Every line that contains "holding" must be located and copied from the data.

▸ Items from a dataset
· · ·
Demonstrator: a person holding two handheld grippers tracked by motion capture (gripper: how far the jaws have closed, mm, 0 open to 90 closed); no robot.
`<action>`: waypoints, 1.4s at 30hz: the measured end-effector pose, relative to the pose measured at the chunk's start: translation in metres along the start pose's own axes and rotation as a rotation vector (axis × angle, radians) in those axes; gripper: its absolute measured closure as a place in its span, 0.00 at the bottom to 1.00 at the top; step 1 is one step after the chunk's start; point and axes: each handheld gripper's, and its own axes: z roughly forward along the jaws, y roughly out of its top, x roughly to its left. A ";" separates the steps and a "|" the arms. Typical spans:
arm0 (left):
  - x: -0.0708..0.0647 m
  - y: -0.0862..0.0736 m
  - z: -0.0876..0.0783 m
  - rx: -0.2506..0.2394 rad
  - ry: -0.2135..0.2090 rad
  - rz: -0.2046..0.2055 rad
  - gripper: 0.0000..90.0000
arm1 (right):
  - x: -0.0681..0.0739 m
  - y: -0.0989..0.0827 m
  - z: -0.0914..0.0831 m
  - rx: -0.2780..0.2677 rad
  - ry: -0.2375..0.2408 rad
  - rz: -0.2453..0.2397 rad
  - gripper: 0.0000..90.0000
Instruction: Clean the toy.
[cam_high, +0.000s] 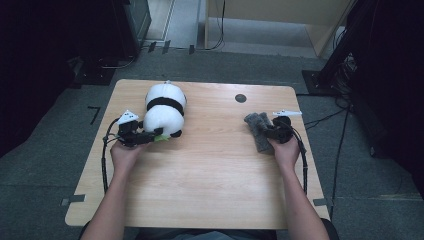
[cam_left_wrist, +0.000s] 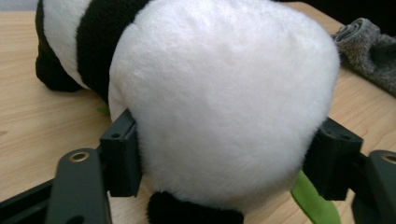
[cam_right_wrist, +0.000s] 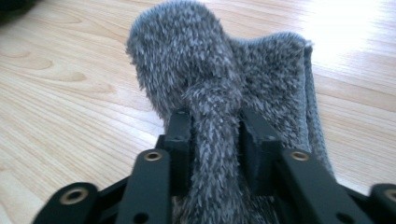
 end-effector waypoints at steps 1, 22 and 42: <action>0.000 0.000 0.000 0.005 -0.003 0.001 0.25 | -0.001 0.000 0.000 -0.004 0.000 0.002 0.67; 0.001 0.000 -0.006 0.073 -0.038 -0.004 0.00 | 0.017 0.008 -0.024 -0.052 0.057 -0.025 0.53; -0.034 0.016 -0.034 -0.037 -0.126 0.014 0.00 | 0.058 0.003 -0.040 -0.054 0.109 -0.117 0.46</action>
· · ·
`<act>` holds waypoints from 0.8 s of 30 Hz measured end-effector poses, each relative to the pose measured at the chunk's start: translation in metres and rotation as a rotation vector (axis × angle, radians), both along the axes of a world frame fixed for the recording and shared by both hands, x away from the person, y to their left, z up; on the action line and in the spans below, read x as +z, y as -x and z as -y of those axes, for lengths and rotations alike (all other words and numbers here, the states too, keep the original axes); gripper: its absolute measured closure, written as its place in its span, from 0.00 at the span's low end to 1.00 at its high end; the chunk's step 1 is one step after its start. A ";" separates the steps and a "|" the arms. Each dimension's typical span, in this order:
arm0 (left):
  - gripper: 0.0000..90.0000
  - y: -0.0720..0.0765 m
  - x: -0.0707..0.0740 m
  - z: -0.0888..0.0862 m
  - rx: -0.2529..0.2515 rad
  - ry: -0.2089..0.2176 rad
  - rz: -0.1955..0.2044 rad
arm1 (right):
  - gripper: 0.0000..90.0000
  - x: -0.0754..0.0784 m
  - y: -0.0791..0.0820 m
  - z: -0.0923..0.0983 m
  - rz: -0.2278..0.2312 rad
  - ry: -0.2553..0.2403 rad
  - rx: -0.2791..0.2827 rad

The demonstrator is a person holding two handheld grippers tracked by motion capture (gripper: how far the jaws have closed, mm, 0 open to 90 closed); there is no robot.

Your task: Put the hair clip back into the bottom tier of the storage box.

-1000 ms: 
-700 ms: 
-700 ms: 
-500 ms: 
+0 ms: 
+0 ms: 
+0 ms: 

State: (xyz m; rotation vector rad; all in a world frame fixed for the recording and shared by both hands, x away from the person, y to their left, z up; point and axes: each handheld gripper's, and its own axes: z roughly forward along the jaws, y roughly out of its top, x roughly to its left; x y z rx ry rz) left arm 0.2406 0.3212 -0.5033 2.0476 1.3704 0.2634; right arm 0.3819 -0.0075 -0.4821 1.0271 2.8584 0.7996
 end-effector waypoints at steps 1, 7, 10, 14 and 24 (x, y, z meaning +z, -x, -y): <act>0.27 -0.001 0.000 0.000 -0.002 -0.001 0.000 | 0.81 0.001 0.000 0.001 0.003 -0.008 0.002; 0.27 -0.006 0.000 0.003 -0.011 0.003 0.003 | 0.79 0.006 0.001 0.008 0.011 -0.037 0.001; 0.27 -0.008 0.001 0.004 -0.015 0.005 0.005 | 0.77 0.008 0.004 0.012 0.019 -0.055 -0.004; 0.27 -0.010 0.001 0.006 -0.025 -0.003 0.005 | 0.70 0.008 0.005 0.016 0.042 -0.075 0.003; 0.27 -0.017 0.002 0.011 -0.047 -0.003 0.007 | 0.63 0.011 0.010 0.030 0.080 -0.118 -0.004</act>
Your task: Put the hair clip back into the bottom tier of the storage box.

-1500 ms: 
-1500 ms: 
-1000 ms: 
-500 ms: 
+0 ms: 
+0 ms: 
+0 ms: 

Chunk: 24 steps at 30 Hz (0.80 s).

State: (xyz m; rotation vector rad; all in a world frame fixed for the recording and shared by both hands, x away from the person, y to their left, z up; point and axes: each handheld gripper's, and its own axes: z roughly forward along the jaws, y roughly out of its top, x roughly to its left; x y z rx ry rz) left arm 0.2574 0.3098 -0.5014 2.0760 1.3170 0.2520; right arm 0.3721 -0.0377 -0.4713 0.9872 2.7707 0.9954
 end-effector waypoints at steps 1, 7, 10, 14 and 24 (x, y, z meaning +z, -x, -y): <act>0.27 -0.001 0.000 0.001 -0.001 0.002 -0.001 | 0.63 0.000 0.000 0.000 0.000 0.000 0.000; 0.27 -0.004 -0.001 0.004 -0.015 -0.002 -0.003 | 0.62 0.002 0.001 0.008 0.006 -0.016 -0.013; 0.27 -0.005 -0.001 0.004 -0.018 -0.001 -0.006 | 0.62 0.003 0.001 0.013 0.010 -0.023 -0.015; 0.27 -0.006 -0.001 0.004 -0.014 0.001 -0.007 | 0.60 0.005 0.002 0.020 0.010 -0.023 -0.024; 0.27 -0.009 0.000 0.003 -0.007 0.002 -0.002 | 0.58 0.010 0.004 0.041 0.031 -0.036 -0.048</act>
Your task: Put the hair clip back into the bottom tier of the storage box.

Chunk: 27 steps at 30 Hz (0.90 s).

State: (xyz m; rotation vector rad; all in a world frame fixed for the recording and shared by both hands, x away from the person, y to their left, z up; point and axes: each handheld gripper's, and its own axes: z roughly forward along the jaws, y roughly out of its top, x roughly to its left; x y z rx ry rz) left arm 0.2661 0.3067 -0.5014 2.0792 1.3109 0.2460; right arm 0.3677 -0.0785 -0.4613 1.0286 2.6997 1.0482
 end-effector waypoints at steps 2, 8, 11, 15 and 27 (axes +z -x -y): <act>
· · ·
▸ WRITTEN SOLUTION
Demonstrator: a person holding two handheld grippers tracked by motion capture (gripper: how far the jaws have closed, mm, 0 open to 90 closed); no robot.
The demonstrator is a person holding two handheld grippers tracked by motion capture (gripper: how far the jaws have closed, mm, 0 open to 90 closed); there is no robot.

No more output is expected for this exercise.